I do not wish to belittle your migranes (they are not pleasent, I know) but simply to point out that it is exceedingly unlikely that aspertame per se is the cause, or if it is the mechanism is not what is popularly claimed. If you are willing to make temporary sacrafice to help resolve the matter, you may want to see if there are any double blind studies being conducted on aspertame in which you could participate. The usual setup is that people who suspect they are sensitive to it are given (on two different days) a sealed pill that either contains aspertame or some inert substance. Neither they nor the person giving them the pills knows on which day they get which. The last I heard (late 1990's) they were still trying to find some greater-than-chance corelation.
If nothing else, it may help you learn more about what you need to avoid.
-- MarkusQ
Yes, there is a huge backlash against GM crops in Europe and Africa (and other places too). It's NOT, however, due to the technology itself, but rather it's a backlash against the companies concerned making the modded seeds sterile, thus forcing farmers into subsistence and reliance on a single source of seeds forever (the ultimate genetic customer lock-in), or worse yet, having those seeds spread to normal crops, rendering THEM sterile. That's why countries refused shipments of American excess grain unless they were milled down - they didn't want their citizens planting the sterile seeds and condemning themselves to a barren wasteland when those seeds don't germinate.
Visceral Psyche Films
If it's so nice and secure (besides the fact that you have to put armed guards for the ashes for 184000 years, which adds quite a bit to the costs) why does no insurance in the world want to cover them at any costs?
If this is true, I would guess it's because the insurance companies don't have an accurate estimate of the risks involved.
If you want to insure something, you have to know 1) what the risks are, and 2) whether it's possible to insure this thing while getting a reasonable return on it, in the expected case.

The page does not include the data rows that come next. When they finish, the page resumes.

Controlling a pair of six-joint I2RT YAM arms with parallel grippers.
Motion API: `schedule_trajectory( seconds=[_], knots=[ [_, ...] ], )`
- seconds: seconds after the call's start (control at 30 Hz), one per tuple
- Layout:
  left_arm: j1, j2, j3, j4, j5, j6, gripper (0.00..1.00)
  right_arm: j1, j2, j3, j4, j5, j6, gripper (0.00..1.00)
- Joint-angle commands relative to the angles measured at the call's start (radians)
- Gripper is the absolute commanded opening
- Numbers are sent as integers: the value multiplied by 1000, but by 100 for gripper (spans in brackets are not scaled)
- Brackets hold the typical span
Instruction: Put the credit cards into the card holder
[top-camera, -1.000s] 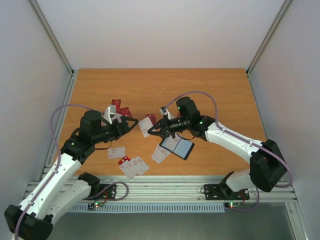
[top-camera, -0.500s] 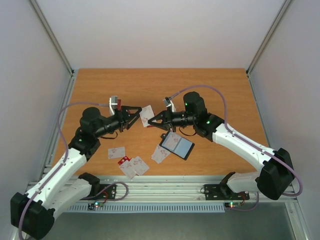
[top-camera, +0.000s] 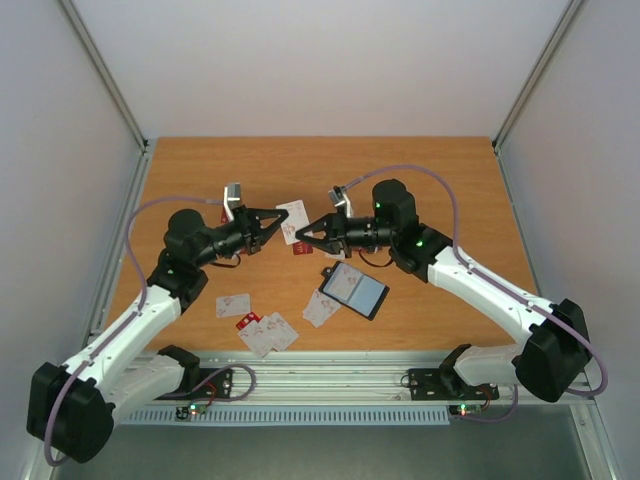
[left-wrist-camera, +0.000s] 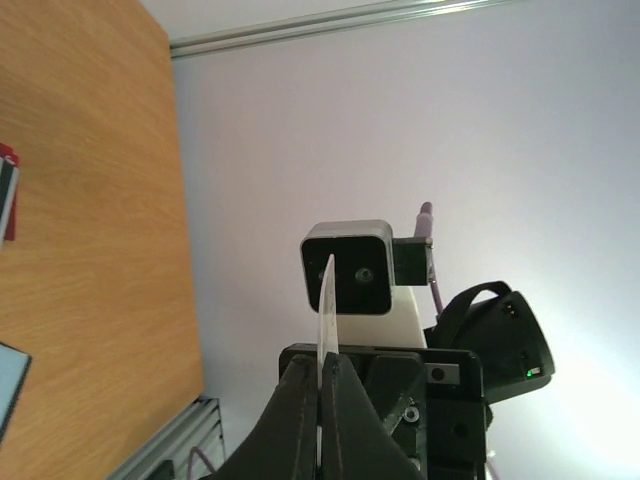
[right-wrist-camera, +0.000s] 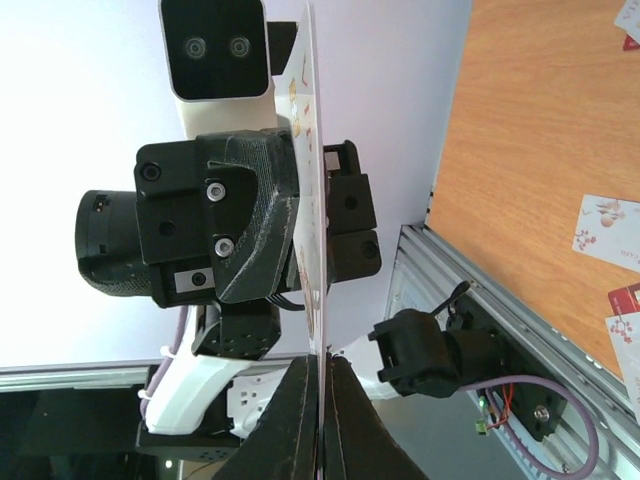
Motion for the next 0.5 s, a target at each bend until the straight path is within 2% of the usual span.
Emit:
schedule_trajectory(
  seconds=[0.0, 0.03, 0.1, 0.13, 0.23, 0.37, 0.47],
  knots=[
    [-4, 19, -4, 166, 38, -20, 0, 1, -6, 46, 41, -35, 10, 8],
    [-3, 22, -4, 182, 40, -27, 0, 1, -5, 58, 26, -40, -3, 20],
    [-4, 27, -3, 185, 48, -33, 0, -1, -7, 97, -64, -42, -55, 53],
    [-4, 28, 0, 186, 52, -33, 0, -7, -9, 122, -130, -37, -93, 61],
    [-4, 32, 9, 188, 71, -35, 0, -52, -13, 171, -292, -41, -168, 64],
    [-4, 54, 26, 196, 120, -38, 0, -128, -23, 183, -339, -112, -180, 54],
    [-5, 80, 43, 217, 148, -43, 0, -140, -7, 214, -377, -174, -203, 48]
  ],
)
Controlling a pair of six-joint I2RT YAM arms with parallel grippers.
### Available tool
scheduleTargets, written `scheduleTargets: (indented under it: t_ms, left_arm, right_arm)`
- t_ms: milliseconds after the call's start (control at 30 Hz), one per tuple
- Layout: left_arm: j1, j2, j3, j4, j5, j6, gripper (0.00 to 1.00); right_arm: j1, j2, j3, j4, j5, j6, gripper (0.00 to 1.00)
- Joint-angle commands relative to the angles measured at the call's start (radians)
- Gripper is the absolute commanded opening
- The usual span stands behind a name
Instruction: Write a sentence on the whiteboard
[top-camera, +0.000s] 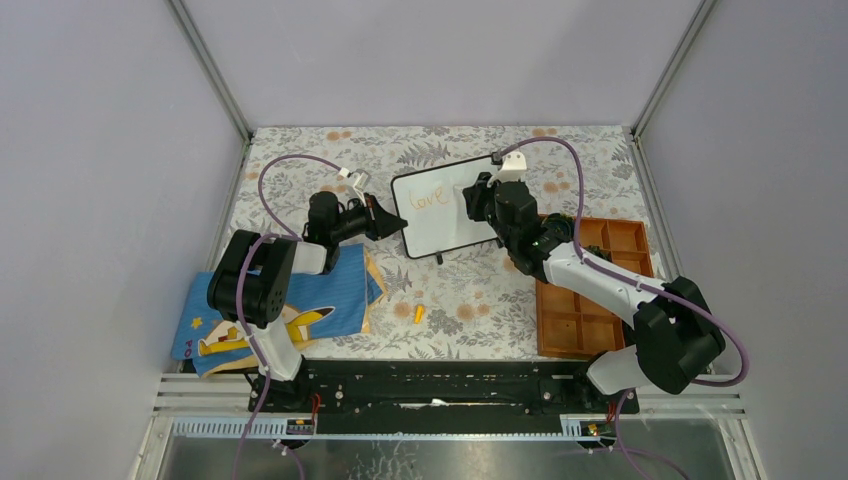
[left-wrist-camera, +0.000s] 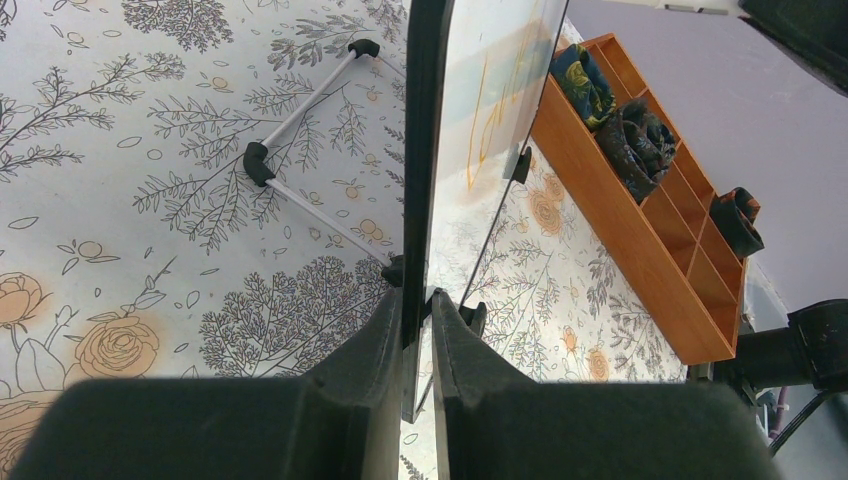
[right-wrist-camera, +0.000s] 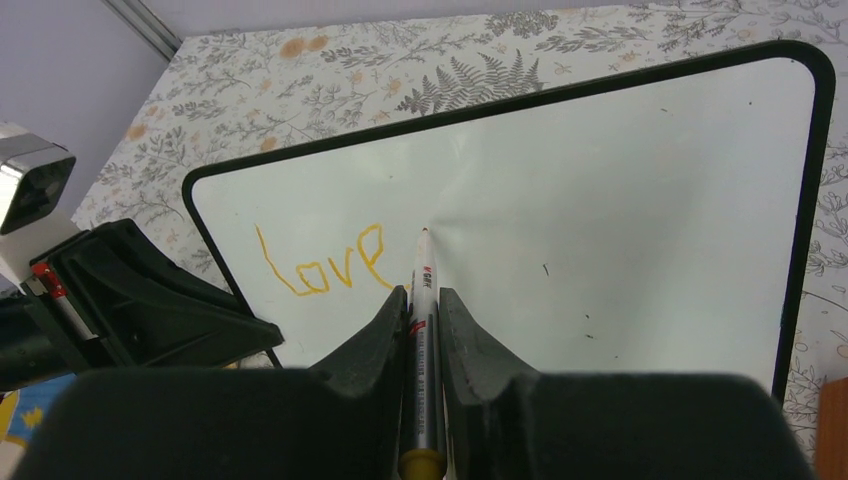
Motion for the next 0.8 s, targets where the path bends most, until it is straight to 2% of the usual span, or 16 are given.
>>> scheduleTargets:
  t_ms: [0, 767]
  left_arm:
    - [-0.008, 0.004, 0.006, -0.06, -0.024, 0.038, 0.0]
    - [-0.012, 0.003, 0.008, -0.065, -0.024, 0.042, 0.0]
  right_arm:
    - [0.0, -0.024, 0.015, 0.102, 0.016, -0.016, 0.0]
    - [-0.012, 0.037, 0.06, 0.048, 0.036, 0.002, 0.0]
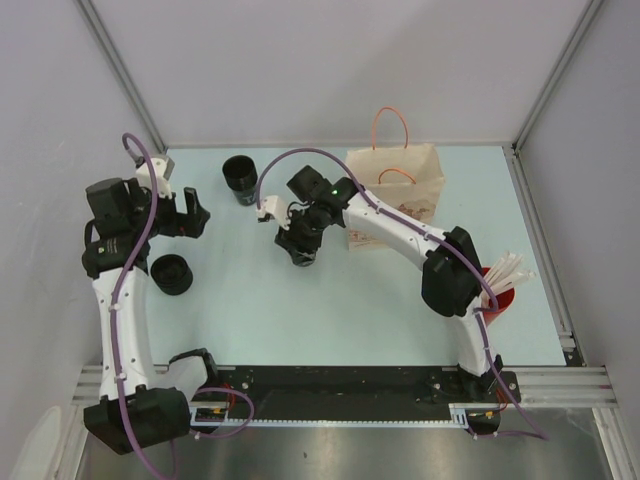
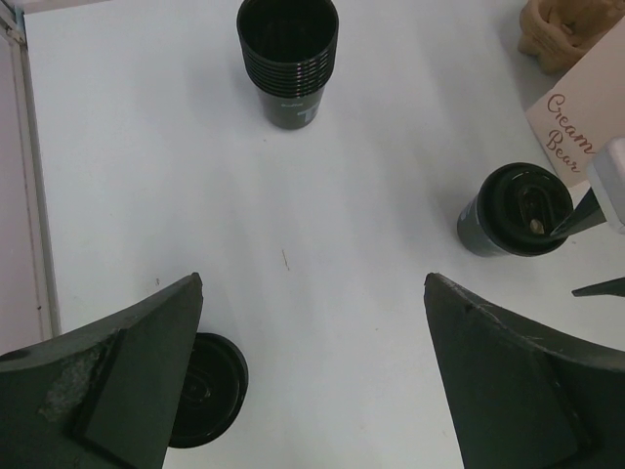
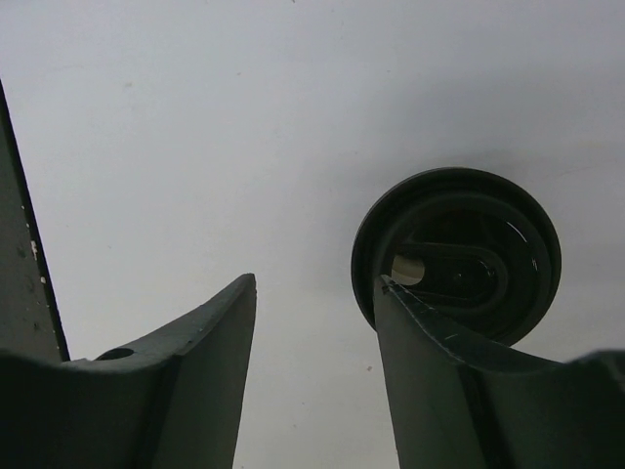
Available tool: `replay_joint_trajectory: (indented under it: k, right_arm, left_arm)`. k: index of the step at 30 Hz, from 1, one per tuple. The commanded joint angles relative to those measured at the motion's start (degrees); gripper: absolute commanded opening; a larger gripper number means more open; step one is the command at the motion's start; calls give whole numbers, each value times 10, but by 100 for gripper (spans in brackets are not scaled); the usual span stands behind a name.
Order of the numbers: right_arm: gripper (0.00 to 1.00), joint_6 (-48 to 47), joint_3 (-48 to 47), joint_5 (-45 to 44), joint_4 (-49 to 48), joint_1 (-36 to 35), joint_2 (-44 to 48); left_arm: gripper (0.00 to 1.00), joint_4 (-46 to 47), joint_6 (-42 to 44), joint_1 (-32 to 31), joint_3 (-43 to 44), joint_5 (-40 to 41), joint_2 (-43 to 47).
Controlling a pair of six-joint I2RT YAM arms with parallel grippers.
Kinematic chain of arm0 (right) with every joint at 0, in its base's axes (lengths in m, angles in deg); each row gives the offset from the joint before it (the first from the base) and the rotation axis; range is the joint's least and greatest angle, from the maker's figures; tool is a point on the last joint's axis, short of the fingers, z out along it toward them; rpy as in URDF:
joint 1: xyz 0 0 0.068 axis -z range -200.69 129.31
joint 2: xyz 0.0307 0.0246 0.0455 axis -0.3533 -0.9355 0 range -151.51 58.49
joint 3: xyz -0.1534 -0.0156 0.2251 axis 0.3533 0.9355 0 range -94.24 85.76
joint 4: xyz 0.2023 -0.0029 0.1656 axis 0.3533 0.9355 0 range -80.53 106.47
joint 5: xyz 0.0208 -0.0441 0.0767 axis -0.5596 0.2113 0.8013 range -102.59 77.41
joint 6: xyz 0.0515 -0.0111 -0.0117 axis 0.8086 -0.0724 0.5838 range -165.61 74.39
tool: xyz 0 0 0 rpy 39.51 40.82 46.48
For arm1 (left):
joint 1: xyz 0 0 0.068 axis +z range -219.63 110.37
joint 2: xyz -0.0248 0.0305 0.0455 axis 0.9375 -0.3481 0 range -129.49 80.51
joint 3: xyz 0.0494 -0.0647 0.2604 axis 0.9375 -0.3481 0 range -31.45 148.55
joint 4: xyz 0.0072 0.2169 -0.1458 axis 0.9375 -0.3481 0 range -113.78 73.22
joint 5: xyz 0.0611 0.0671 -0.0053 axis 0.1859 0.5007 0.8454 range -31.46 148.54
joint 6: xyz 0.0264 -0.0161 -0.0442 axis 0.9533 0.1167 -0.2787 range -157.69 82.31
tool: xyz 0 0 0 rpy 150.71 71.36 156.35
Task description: Pack the takeout coffee
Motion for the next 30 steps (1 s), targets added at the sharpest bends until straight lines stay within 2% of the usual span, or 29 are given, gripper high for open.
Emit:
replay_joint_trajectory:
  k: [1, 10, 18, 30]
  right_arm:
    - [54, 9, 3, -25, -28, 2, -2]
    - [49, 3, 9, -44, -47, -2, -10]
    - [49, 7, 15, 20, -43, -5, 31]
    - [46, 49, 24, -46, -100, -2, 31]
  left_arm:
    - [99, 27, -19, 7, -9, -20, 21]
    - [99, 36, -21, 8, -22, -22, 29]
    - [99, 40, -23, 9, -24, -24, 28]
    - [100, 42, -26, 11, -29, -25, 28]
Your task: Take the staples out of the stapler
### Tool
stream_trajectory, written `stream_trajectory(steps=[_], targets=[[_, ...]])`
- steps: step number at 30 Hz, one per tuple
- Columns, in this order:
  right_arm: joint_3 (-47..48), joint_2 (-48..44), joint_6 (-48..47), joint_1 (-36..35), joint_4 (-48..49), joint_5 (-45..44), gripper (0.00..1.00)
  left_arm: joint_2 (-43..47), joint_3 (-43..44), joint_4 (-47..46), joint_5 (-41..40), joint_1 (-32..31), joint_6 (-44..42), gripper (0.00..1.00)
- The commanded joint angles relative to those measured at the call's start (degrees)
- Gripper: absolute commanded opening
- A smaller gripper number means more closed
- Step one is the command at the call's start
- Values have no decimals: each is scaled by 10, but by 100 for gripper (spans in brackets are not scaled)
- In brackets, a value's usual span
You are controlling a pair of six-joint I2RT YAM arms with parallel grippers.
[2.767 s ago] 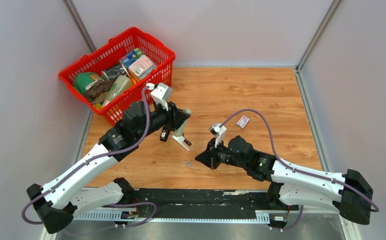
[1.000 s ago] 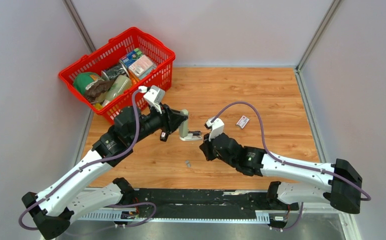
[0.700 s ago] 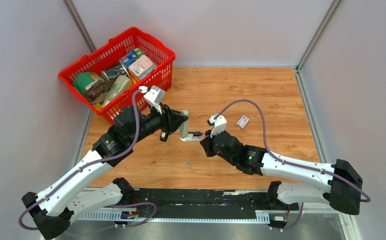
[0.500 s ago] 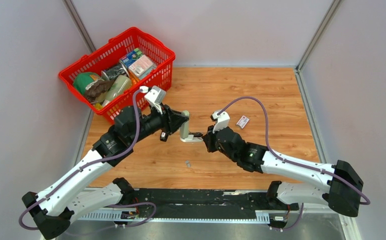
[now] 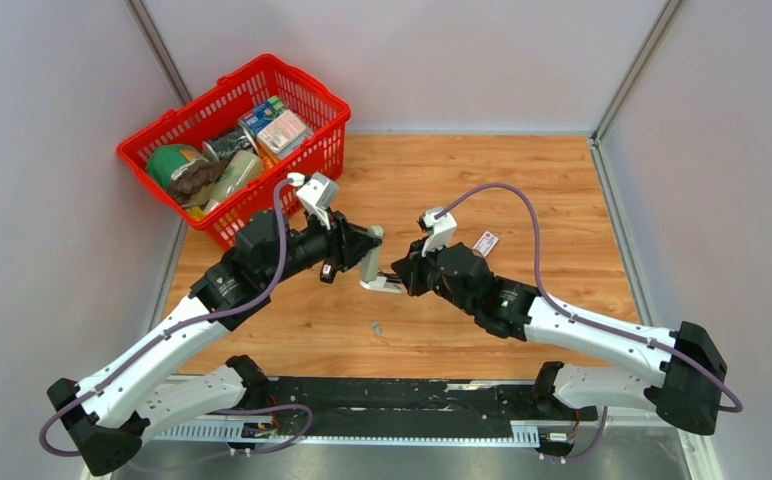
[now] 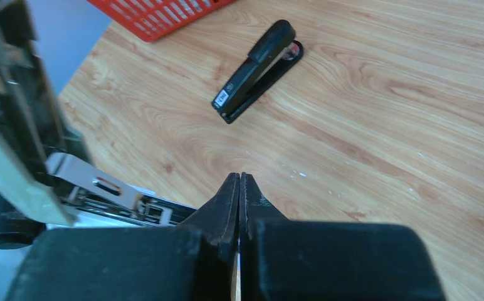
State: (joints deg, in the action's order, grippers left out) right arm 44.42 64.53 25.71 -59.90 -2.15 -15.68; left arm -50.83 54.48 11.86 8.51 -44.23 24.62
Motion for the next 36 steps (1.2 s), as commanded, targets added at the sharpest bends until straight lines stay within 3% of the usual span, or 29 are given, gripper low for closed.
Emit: stream_trajectory(steps=[1,7,12,17,25,30,36], targets=[[33,-7,9,0,38,29,0,6,19,-25,6,-1,9,0],[36,-30,-3,0,-40,-59,0,13,29,-8,-1,-1,-4,0],[-17,-81,7,0,-80,-109,0,14,38,3,-2,-1,-10,0],[-59,-100,52,0,-84,-29,0,12,37,-5,-9,-1,-13,0],[-116,-77,121,-7,16,86,0,6,41,-16,-14,-1,-14,0],[-108,-46,140,-14,79,123,0,6,39,-18,-16,-1,-12,0],[-85,-21,140,-16,102,103,0,6,37,-15,-17,-1,-8,0]])
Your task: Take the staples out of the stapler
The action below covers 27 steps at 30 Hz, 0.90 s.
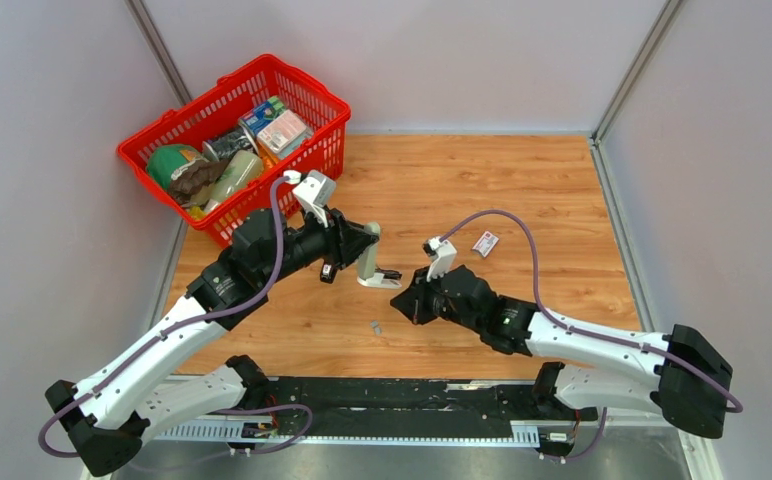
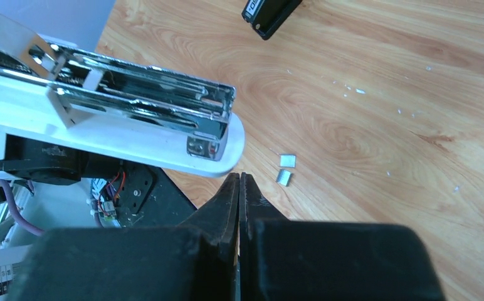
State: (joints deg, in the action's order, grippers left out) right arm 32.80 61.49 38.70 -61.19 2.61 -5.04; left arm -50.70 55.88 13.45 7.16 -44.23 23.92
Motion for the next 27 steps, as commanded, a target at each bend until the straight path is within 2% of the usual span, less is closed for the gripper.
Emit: stream_trajectory(steps=[1,8,16,27], targets=[[37,12,8,-3,54,-9,0,6,21,-32,-2,-1,0,0],[75,26,-24,-2,36,-66,0,10,17,-33,5,-2,7,0],[129,17,-115,4,-20,-155,0,8,18,-22,26,-2,9,0],[156,-8,-159,13,-73,-184,0,-5,16,-23,52,-2,5,0]])
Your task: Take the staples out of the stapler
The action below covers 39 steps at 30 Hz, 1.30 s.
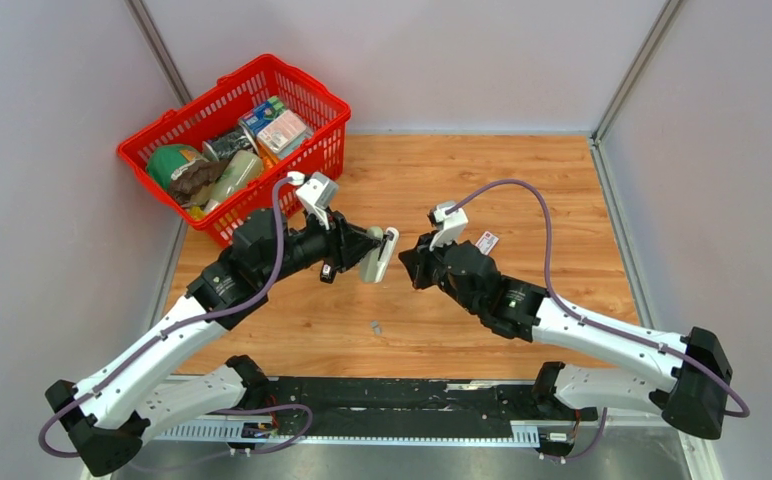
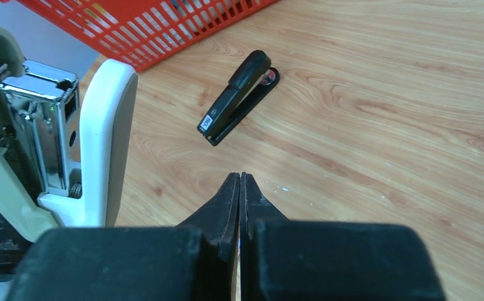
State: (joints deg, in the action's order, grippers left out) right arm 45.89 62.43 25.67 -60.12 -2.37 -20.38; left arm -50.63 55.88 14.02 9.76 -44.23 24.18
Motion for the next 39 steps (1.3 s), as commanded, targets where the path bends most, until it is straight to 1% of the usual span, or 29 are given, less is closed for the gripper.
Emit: stream_trajectory(steps=[1,5,7,10,14,15,18,19,20,26,33,36,39], targets=[[27,-21,-31,3,-30,-31,0,-6,13,-36,34,-2,3,0],[37,-36,-47,14,-64,4,0,-17,1,-58,66,-2,2,0],[38,-56,-50,25,-80,36,2,-25,-2,-64,80,-2,-1,0],[35,-85,-53,52,-98,103,1,-37,-4,-82,105,-2,-5,0],[28,-127,-61,82,-111,194,0,-52,-10,-109,170,-2,-9,0],[29,-135,-64,84,-113,231,0,-58,-10,-111,180,-1,-11,0],[37,-153,-69,88,-127,283,0,-65,-14,-137,226,-2,-8,0],[39,-158,-72,89,-133,293,0,-64,-17,-137,235,-2,-6,0],[40,-165,-73,90,-135,301,0,-63,-19,-162,249,-2,-5,0],[34,-196,-83,90,-138,343,0,-54,-26,-181,293,-2,-5,0],[17,-223,-76,89,-93,402,0,-63,-40,-225,353,-2,18,0],[17,-226,-73,90,-79,417,0,-63,-53,-251,366,-2,30,0],[18,-226,-67,89,-57,435,0,-64,-53,-252,373,-4,27,0]])
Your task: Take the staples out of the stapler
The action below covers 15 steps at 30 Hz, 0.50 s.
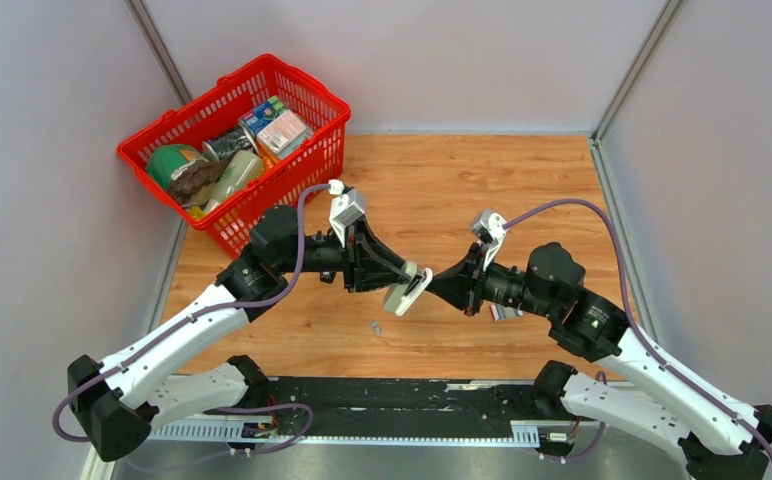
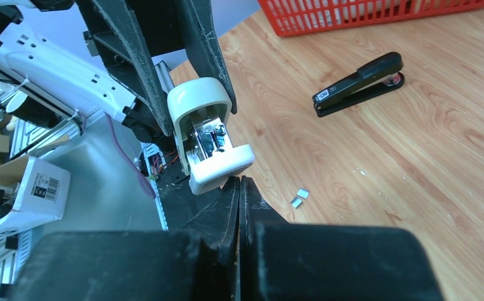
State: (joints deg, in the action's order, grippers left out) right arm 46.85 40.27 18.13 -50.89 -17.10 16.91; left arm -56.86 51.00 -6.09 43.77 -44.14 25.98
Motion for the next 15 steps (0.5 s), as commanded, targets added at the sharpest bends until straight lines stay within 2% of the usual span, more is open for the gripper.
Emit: stream_trajectory(steps=[1,15], targets=[[10,-4,9,-3,94,66,0,-2,-6,-52,34,-7,8,0],[50,36,21,-3,165,94,0,-30,-16,-73,68,-27,4,0]])
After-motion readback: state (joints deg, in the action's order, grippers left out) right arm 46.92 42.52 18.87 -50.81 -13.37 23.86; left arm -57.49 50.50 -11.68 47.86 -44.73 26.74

Insurance companies can afford to insure cars becaus, simply, there are a lot of cars and thus a lot of data on cars.
There are fairly few nuclear power plants around, and I'd guess they differ greatly in the construction procedures and the safety precautions. Plus, in order to assess risk for actuarial purposes, you'd have to have quite advanced knowledge: you'd essentially have to be a nuclear engineer.
It may be that nuclear plants are too unsafe to ever be insured, but it seems to me more likely that the insurance companies are jusst being careful because they have insufficient data.